Search strategy and selection criteria

We searched Pubmed, IEEE Xplore, ACM Digital library, Web of Science, and Embase and PsychInfo via OVID, for studies published between January 2007 until November 2019, and used a combination of terms related to the key concepts of (1) depression and (2) digital sensors and remote measurement technologies (RMTs) (full search in the Supplementary Note 1). We also conducted searches based on bibliographies of reviews and meta-analyses on the topic. The protocol was registered on PROSPERO 2019 CRD42019159929. Studies had to have measured depressive symptoms in either clinical or epidemiological samples and to consist of samples with mean ages between 18 and 65 years, due to the differences in behavioural patterns for older adults and children. We limited studies to those which had extracted data for at least 3 consecutive days (to allow for intraday mood fluctuations) from smartphones and wrist-worn devices. Data from devices not worn on the wrist, e.g. on the chest, upper arm or hip, were excluded due to measurement discrepancies between devices worn in different body parts[72]. Studies had to link data between validated scales of depression severity or status (case/non-case) and digital sensor-based variables including measures of behaviour, e.g. activity, sleep, etc., gathered passively. Studies had to be written in English, German or Spanish because these are the languages spoken by the reviewers, be published, peer-reviewed and with accessible full text. Studies were excluded if their primary focus related to a condition other than depression as well as those from inpatient settings.
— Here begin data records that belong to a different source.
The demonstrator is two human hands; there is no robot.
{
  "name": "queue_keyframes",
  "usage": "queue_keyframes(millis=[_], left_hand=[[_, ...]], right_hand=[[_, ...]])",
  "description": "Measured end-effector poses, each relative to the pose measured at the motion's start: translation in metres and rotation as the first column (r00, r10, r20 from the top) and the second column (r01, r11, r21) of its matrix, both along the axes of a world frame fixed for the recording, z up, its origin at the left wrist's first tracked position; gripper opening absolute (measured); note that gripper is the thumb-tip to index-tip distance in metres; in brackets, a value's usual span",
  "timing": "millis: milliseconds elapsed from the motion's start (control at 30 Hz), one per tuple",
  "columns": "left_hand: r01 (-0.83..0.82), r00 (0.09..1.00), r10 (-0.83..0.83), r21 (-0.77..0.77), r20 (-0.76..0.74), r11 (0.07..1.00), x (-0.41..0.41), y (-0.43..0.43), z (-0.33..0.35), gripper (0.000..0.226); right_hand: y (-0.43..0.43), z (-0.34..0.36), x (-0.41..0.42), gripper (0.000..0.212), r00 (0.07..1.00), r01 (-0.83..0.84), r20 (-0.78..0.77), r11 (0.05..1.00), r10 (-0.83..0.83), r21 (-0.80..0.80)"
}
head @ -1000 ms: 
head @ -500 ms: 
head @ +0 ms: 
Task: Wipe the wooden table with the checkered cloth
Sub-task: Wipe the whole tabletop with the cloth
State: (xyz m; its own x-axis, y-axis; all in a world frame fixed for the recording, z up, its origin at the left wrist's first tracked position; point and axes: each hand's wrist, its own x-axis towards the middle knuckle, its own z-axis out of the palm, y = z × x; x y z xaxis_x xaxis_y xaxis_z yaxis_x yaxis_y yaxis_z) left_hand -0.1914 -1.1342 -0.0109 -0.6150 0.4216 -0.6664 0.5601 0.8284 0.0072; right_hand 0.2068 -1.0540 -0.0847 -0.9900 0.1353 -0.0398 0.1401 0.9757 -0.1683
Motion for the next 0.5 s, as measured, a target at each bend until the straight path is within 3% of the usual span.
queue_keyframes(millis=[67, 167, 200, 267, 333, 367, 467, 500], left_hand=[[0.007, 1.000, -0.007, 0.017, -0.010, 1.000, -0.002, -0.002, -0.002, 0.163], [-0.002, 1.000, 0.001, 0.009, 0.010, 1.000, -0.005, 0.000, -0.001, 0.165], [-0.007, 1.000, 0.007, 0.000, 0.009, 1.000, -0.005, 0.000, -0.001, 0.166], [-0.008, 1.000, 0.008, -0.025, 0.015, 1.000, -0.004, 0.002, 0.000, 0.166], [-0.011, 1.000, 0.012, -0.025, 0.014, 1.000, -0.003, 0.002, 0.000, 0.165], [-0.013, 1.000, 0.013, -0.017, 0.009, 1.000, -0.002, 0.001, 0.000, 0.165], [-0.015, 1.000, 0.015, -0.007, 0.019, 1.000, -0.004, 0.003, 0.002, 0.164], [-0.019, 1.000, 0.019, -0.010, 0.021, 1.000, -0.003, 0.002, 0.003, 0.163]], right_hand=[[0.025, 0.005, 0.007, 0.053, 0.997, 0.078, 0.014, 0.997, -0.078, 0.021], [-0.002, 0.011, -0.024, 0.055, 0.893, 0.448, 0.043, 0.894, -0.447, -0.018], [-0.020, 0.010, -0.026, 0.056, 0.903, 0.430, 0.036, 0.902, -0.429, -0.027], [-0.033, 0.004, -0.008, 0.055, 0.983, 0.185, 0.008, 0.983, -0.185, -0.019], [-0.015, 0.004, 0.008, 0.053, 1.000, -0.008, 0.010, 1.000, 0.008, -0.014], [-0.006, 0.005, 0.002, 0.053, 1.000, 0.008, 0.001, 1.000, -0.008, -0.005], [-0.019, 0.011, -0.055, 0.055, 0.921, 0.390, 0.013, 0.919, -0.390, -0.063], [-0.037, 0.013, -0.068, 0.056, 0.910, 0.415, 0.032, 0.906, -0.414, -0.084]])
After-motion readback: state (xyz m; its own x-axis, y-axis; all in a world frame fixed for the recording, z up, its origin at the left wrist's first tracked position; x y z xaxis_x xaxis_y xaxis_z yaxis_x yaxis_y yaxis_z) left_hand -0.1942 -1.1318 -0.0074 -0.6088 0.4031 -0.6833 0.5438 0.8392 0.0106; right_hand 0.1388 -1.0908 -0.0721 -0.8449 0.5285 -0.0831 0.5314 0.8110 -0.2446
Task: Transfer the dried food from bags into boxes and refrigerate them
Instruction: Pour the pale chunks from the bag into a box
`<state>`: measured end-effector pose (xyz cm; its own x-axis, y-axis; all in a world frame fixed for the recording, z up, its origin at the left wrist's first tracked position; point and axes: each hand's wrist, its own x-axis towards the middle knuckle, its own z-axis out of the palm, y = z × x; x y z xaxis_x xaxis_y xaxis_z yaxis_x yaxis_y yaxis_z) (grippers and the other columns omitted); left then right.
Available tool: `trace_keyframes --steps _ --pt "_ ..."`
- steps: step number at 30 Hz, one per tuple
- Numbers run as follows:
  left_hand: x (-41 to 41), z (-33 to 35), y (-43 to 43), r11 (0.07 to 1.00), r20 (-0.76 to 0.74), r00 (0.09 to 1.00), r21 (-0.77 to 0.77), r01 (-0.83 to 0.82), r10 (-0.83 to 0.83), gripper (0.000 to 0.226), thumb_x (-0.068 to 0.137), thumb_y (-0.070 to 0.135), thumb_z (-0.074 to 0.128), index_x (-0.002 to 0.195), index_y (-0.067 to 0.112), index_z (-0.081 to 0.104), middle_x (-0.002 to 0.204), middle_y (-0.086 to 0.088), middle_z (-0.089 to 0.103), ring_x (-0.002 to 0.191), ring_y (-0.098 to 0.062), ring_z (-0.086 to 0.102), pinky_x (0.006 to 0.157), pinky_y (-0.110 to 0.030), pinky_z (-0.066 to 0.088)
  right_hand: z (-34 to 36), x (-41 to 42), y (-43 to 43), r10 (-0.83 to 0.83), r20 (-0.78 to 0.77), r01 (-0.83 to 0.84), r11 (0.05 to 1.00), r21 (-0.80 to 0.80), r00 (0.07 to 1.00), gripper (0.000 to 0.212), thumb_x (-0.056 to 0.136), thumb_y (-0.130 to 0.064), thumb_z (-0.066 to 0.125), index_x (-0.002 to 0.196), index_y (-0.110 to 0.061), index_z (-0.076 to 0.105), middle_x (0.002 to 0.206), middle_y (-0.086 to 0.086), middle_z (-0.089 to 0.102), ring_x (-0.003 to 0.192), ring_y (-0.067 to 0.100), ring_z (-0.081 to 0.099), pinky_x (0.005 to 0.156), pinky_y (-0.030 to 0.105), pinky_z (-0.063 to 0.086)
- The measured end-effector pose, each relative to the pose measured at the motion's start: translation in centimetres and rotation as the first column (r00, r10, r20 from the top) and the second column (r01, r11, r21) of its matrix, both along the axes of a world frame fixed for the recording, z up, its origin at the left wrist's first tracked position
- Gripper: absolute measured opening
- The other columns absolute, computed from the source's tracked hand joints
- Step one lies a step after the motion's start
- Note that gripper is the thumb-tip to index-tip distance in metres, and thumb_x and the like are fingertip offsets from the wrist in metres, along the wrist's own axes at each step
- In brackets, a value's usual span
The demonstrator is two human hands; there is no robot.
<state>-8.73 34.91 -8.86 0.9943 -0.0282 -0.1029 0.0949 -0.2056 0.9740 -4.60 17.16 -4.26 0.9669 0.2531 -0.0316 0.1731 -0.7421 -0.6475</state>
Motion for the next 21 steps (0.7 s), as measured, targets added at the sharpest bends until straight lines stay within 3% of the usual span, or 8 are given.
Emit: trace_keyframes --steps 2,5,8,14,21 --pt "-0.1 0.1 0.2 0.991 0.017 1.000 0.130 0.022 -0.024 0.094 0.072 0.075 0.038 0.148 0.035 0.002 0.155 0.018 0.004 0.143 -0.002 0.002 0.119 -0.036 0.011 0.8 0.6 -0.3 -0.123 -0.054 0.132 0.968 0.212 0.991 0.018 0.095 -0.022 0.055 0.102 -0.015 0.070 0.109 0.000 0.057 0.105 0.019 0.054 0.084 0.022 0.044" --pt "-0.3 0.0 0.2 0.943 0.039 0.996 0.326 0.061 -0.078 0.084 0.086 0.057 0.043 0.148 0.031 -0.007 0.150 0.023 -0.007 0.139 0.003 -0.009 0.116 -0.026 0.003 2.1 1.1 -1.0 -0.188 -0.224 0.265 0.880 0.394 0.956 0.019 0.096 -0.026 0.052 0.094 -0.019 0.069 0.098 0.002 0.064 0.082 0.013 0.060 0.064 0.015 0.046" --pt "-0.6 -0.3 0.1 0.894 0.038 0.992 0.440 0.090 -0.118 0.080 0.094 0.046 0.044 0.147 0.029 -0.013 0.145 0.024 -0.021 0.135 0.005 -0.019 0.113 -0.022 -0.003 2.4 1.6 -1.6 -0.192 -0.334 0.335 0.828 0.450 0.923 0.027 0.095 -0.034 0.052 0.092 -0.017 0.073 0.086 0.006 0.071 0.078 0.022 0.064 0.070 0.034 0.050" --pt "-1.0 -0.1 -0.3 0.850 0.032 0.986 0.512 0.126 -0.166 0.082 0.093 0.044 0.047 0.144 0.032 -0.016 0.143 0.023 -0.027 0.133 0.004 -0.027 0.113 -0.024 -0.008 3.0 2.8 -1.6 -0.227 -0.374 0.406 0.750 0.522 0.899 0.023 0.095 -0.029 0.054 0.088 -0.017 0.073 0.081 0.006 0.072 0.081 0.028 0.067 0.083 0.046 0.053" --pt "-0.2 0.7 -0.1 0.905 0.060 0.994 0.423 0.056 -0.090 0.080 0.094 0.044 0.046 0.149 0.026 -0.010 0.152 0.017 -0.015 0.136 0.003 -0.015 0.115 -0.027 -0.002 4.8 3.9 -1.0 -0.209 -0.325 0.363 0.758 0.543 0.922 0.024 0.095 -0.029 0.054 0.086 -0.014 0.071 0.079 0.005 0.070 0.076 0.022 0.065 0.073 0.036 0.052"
Studies focusing specifically on bipolar depression were excluded, however, mixed studies consisting of unipolar and bipolar were included provided unipolar cases comprised a substantial majority (at least 80%) of the sample. We excluded studies published before 2007 as this was when the first smartphones became available.

Procedure

Studies were checked for eligibility by two researchers independently screening titles and abstracts. Potentially eligible studies’ full texts were reviewed by one researcher, with a second researcher evaluating a random sample of 10% of all texts for validating purposes. Disagreements at any stage of eligibility and data extraction were resolved by discussing with an additional reviewer. Agreement of >90% was reached for all reviewer pairs. The eligibility process was documented according to PRISMA guidelines[73].

Data extraction

Data extraction included the following variables: sample characteristics (N, mean age, gender, ethnicity), comorbidities, study design, study setting (clinical, community, student), depression outcome measures, length of follow-up, device type, features measured, sensors used, statistical analyses and significance levels.

Study quality assessment

No single quality assessment tool was suitable because of the ditabversity of study types. We, therefore, combined the Appraisal Tool for Cross-Sectional Studies (AXIS tool[74] and the Newcastle–Ottawa Scale (NOS) for longitudinal studies[75]. Items were scored with two points for fully fulfilled items, one point for partially fulfilled items, and zero for a non-fulfilled item (see Supplementary Table 11 for a description of each criterion). We added an item regarding having a published protocol prior to publishing results (1 point for a published protocol). Data extraction was carried out on all studies, regardless of their quality assessment score.

Feasibility

We collected information on five measures of the feasibility of using digital health tools, with the aim of identifying potential obstacles to their implementation: engagement with study devices, reasons for study drop out, reported problems with technology, percentage of study tasks completed, attrition and missing data.

Data synthesis

Eight categories of behavioural features were identified: sleep, physical activity, circadian rhythm (rest-activity patterns through a 24-h period), sociability, location, physiological parameters, phone use and environmental features. Supplementary Tables 3–10 provide descriptions for each feature. Within each behavioural category, there are lower-level features, which group together several individual features as reported by each study. It was therefore possible for a single study to present multiple associations for the same feature. Significant associations according to 0.05 p-value thresholds are presented. Due to the heterogeneity of feature types, study designs and data reporting we did not conduct a meta-analysis.
  65 in total

1.  A rating scale for depression.

Authors:  M HAMILTON
Journal:  J Neurol Neurosurg Psychiatry       Date:  1960-02       Impact factor: 10.154

2.  The PHQ-9: validity of a brief depression severity measure.

Authors:  K Kroenke; R L Spitzer; J B Williams
Journal:  J Gen Intern Med       Date:  2001-09       Impact factor: 5.128

3.  [Complete recovery from depression is the exception rather than the rule: prognosis of depression beyond diagnostic boundaries].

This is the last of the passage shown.